Nat'l Inst. of Family & Life Advocates v. Becerra - 138 S. Ct. 2361 (2018)


The Supreme Court of the United States has not recognized professional speech as a separate category of speech. Speech is not unprotected merely because it is uttered by professionals. The Court has been reluctant to mark off new categories of speech for diminished constitutional protection. And it has been especially reluctant to exempt a category of speech from the normal prohibition on content-based restrictions. The Court's precedents do not permit governments to impose content-based restrictions on speech without persuasive evidence of a long (if heretofore unrecognized) tradition to that effect. The Court's precedents do not recognize such a tradition for a category called professional speech. The Court has afforded less protection for professional speech in two circumstances—neither of which turn on the fact that professionals are speaking. First, the Court's precedents have applied more deferential review to some laws that require professionals to disclose factual, noncontroversial information in their commercial speech. Second, under the Court's precedents, States may regulate professional conduct, even though that conduct incidentally involves speech. 

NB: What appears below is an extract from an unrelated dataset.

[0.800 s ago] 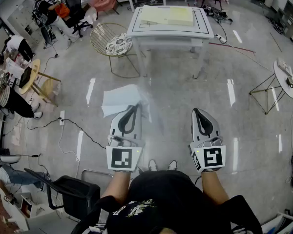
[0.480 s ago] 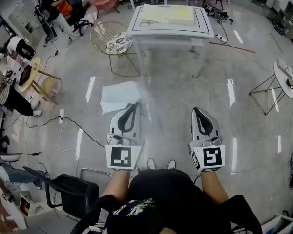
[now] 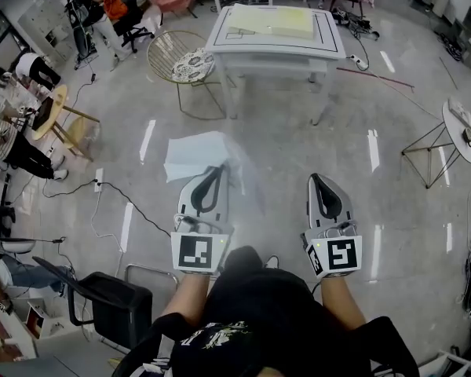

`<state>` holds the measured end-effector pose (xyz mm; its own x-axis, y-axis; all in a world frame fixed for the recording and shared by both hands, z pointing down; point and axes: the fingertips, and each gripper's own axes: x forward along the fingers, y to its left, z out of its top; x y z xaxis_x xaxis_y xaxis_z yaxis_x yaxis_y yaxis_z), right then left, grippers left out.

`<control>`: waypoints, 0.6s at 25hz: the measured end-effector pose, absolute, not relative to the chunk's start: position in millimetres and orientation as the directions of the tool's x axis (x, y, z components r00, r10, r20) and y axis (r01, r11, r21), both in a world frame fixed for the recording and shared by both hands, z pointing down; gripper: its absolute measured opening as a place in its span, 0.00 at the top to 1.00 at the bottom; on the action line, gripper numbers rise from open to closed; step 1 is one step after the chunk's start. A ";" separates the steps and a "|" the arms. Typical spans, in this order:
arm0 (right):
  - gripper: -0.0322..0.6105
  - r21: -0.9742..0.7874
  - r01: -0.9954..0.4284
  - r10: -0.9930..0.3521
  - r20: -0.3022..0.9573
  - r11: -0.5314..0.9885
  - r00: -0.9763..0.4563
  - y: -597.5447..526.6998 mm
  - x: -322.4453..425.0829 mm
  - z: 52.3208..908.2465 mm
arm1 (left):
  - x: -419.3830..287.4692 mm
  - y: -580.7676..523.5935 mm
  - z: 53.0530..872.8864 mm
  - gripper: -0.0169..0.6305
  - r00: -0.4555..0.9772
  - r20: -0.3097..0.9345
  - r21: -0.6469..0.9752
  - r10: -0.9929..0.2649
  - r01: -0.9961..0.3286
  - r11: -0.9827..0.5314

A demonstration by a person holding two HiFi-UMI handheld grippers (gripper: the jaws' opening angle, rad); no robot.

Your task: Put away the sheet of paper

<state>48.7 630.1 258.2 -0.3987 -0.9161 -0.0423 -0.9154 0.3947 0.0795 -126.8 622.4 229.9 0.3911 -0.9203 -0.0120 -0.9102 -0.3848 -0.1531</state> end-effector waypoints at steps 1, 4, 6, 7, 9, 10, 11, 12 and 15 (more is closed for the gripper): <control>0.95 0.073 -0.916 -0.916 -0.039 0.395 -0.398 631.6 50.6 261.4 | -125.6 624.6 231.6 0.97 0.389 -0.010 -0.154 -0.921 -0.911 -0.383; 0.95 0.068 -0.920 -0.920 -0.044 0.386 -0.389 636.5 53.3 264.8 | -125.9 630.4 233.6 0.97 0.382 -0.006 -0.159 -0.924 -0.913 -0.376; 0.95 0.062 -0.918 -0.918 -0.050 0.391 -0.395 637.3 50.5 263.7 | -129.3 632.0 233.1 0.97 0.374 -0.008 -0.154 -0.927 -0.917 -0.369; 0.95 0.063 -0.915 -0.915 -0.052 0.397 -0.401 636.8 49.1 263.6 | -130.2 632.3 232.4 0.97 0.372 -0.012 -0.155 -0.928 -0.918 -0.366; 0.95 0.074 -0.911 -0.910 -0.051 0.407 -0.411 634.8 48.3 263.8 | -129.6 632.0 232.4 0.97 0.370 -0.018 -0.163 -0.929 -0.918 -0.363; 0.95 0.076 -0.910 -0.910 -0.050 0.407 -0.411 633.8 48.6 264.6 | -129.2 631.6 233.5 0.97 0.370 -0.019 -0.167 -0.929 -0.917 -0.363; 0.95 0.076 -0.911 -0.911 -0.050 0.405 -0.409 632.9 48.9 265.6 | -129.1 630.8 235.1 0.97 0.371 -0.017 -0.170 -0.928 -0.916 -0.363; 0.95 0.076 -0.913 -0.913 -0.051 0.401 -0.405 631.6 48.9 266.4 | -129.2 629.3 236.5 0.97 0.373 -0.016 -0.175 -0.928 -0.914 -0.365; 0.95 0.080 -0.917 -0.917 -0.054 0.391 -0.395 625.9 46.8 267.8 | -129.8 620.9 237.7 0.97 0.382 -0.027 -0.174 -0.924 -0.912 -0.372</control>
<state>46.8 625.9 267.8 -0.3953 -0.9170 -0.0543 -0.9171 0.3905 0.0804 -129.8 620.9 237.7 0.3820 -0.9238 -0.0265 -0.9117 -0.3720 -0.1742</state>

The California Reproductive Freedom, Accountability, Comprehensive Care, and Transparency Act (FACT Act) was enacted to regulate crisis pregnancy centers, which were pro-life centers that offered pregnancy-related services. The FACT Act required clinics that primarily served pregnant women to provide certain notices. Clinics that were licensed must notify women that California provided free or low-cost services, including abortions, and gave them a phone number to call. Its stated purpose was to make sure that state residents knew their rights and what health care services were available to them. Unlicensed clinics were required to notify women that California had not licensed the clinics to provide medical services. Its stated purpose was to ensure that pregnant women knew when they are receiving health care from licensed professionals. Petitioners, two crisis pregnancy centers, one licensed and one unlicensed, and an organization of crisis pregnancy centers, filed suit in federal district court. They alleged that both the licensed and the unlicensed notices abridged the freedom of speech protected by the First Amendment. The district court denied their motion for a preliminary injunction, and the United States Court of Appeals for the Ninth Circuit affirmed.


Were the licensed and unlicensed notices required under the FACT Act violative of the freedom of speech protected by the First Amendment?

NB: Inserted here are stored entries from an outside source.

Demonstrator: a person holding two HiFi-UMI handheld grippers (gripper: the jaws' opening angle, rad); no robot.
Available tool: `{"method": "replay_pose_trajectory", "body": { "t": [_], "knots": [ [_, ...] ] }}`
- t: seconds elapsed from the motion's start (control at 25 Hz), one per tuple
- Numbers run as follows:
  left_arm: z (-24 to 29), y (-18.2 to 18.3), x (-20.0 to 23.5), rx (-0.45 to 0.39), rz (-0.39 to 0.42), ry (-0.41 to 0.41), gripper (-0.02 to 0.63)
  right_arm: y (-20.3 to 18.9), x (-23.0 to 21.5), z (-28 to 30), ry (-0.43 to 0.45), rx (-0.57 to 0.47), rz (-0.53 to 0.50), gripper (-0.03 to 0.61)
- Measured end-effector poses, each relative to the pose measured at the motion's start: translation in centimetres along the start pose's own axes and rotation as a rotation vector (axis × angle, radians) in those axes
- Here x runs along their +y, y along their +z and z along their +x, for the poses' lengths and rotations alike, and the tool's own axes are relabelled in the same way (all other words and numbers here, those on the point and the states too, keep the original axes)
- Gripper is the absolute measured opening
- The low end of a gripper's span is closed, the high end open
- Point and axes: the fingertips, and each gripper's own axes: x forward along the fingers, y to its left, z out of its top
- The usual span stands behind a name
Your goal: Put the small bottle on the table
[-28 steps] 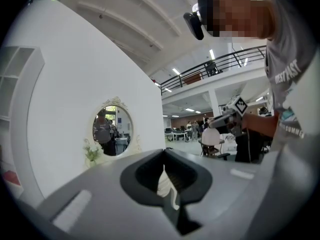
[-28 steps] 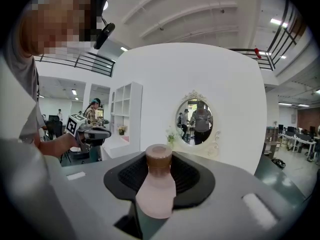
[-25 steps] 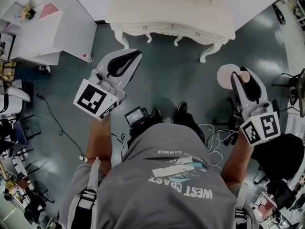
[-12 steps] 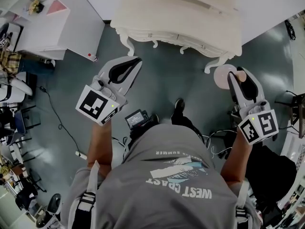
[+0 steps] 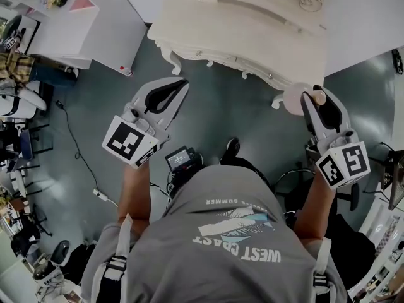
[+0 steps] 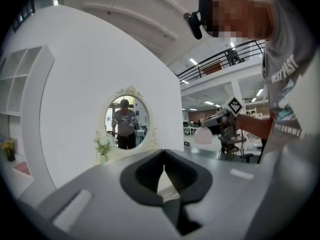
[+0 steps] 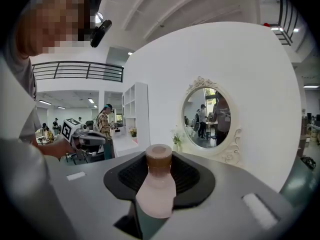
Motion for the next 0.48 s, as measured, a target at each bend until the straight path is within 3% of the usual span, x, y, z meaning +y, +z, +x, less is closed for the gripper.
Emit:
{"method": "replay_pose_trajectory", "body": {
  "t": [0.48],
  "knots": [
    [4.6, 0.7, -2.2, 0.033, 0.011, 0.087, 0.002, -0.6, -6.3, 1.5, 0.095, -0.016, 0.007, 0.143]
  ]
}}
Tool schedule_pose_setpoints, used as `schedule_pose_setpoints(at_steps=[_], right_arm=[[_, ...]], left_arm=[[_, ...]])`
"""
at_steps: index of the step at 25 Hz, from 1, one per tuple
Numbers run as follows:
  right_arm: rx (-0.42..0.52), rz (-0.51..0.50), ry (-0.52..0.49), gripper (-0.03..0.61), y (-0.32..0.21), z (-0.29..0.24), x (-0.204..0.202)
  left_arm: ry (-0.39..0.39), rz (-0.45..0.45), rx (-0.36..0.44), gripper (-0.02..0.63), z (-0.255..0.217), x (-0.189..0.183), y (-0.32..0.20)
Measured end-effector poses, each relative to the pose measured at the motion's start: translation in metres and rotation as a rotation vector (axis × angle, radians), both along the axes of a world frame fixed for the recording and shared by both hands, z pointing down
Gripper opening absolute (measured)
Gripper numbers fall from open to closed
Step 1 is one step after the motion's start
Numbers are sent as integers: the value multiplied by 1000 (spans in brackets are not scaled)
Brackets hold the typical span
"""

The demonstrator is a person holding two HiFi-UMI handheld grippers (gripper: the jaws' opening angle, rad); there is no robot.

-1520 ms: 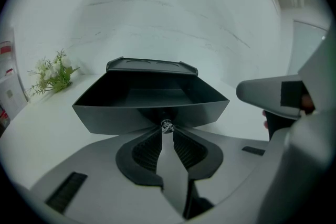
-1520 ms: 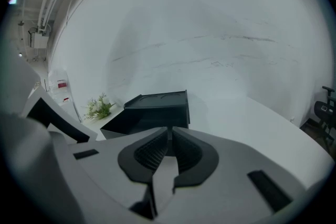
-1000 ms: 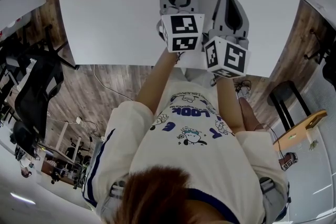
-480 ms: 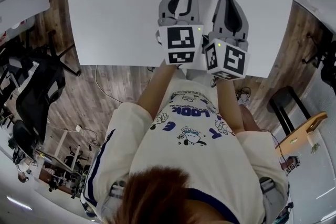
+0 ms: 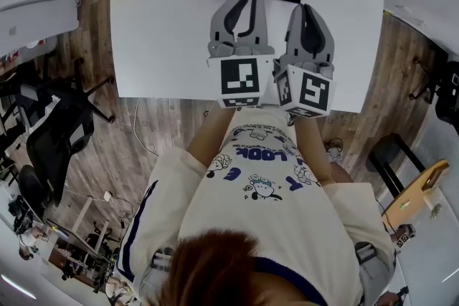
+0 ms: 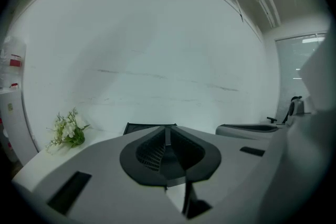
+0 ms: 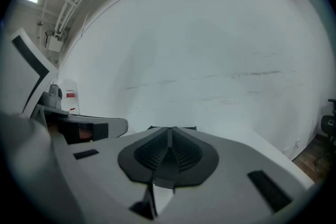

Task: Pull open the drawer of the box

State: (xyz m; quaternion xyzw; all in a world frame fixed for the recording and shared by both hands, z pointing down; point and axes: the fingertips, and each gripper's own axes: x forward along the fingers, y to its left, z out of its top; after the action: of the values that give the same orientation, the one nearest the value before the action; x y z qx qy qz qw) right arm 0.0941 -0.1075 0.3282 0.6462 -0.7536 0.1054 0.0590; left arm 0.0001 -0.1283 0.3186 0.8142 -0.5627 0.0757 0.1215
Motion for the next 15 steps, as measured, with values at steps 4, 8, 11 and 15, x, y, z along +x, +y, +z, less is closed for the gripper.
schedule_pose_setpoints(at_steps=[4, 8, 11, 15], right_arm=[[34, -8, 2, 44, 2, -16, 0], [59, -9, 3, 44, 7, -28, 0], [71, -11, 2, 44, 9, -35, -1], [92, -19, 5, 44, 14, -43, -4]], left_arm=[[-4, 0, 34, 40, -16, 1, 5], [-2, -3, 57, 38, -29, 0, 13], [-6, -6, 73, 38, -36, -1, 16], [-18, -12, 99, 38, -45, -5, 23]])
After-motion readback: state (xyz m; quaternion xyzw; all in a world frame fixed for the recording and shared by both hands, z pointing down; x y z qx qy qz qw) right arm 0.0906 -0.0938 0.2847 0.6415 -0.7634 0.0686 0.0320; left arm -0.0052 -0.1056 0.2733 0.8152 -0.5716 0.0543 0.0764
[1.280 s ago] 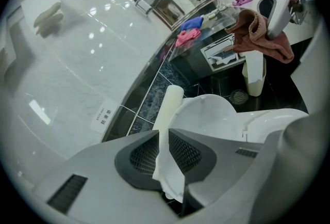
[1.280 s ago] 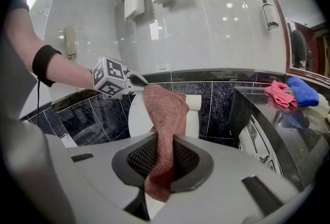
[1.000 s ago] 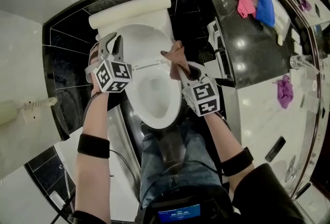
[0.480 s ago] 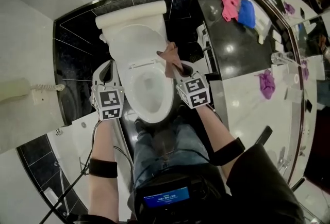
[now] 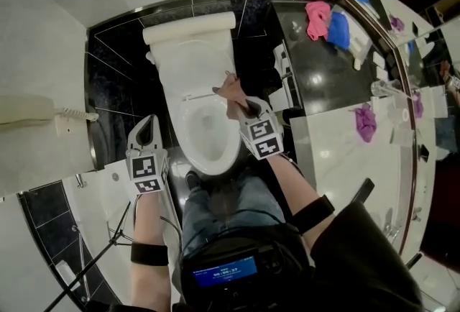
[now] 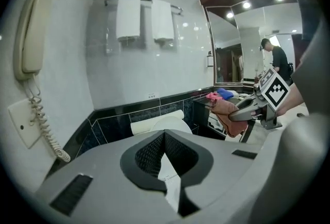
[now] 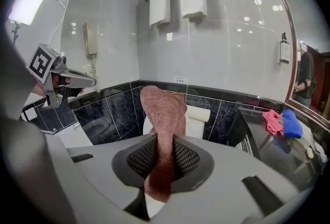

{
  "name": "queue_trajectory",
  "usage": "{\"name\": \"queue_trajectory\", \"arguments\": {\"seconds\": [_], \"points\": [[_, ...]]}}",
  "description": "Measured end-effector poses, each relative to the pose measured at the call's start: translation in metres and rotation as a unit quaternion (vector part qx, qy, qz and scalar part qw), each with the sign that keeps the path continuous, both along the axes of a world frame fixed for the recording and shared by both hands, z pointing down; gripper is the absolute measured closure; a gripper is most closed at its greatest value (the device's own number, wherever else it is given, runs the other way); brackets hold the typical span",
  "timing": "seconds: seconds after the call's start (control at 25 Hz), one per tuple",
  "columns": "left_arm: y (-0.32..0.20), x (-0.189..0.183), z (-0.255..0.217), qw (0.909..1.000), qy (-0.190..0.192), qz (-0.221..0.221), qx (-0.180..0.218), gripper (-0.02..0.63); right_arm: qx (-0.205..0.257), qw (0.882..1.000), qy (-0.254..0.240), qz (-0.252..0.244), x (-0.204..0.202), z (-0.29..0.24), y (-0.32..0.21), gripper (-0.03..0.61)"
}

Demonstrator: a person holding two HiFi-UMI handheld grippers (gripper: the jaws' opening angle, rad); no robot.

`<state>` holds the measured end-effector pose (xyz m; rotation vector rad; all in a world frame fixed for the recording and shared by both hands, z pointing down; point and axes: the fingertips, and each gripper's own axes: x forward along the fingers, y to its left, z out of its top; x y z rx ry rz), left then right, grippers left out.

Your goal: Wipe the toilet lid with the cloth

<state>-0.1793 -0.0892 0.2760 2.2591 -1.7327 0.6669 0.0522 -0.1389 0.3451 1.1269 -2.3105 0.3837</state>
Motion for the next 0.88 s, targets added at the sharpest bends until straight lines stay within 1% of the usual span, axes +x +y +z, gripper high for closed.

The Supreme Court of the United States held that licensed notice violated the First Amendment. According to the Court, the requirement was underinclusive in relation to the stated goal of the FACT Act. Furthermore, the FACT Act's requirement that unlicensed covered facilities give notice of their unlicensed status was unjustified and unduly burdensome, even if subject to deferential review. The Court ruled that even if California had offered more than a hypothetical justification for the notice, the FACT Act unduly burdened protected speech by imposing a government-scripted, speaker-based disclosure requirement that was wholly disconnected from California’s informational interest.